* WORK REQUEST *
Look through the listing for the word "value". Copy each line that has it.

* DATA BLOCK *

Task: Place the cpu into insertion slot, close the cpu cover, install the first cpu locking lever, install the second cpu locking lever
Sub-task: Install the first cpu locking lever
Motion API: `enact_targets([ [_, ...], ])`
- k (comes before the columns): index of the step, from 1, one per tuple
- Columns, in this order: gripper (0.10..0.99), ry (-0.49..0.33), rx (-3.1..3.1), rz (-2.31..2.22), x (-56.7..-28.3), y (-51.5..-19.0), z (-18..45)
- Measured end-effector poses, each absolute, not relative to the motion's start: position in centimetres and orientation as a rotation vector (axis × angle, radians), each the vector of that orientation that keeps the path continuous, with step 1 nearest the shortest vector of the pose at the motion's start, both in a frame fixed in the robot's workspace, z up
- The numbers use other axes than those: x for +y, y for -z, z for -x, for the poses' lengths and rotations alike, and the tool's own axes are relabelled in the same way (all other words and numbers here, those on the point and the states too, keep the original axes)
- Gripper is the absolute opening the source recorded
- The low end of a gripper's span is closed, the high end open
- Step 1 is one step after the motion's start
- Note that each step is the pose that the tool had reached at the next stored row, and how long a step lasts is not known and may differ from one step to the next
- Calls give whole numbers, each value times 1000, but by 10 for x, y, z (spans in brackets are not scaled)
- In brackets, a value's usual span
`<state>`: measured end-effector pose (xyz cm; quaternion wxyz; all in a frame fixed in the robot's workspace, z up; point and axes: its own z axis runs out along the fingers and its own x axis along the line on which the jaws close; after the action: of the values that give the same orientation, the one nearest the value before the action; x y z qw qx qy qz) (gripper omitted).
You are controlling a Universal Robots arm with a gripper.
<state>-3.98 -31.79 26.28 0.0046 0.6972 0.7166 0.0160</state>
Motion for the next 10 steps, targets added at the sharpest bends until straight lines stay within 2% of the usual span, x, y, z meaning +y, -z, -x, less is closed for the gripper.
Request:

* REPLY TO THE TASK *
- Calls give whole numbers, each value times 1000, but by 10 for x, y, z (spans in brackets are not scaled)
- In brackets, a value's usual span
`<state>`: measured end-effector pose (xyz cm; quaternion wxyz; all in a frame fixed in the robot's workspace, z up; point and axes: its own z axis runs out along the fingers and its own x axis along the line on which the jaws close; after the action: of the values that give the same orientation, the one nearest the value before the action; x y z qw qx qy qz) (gripper omitted).

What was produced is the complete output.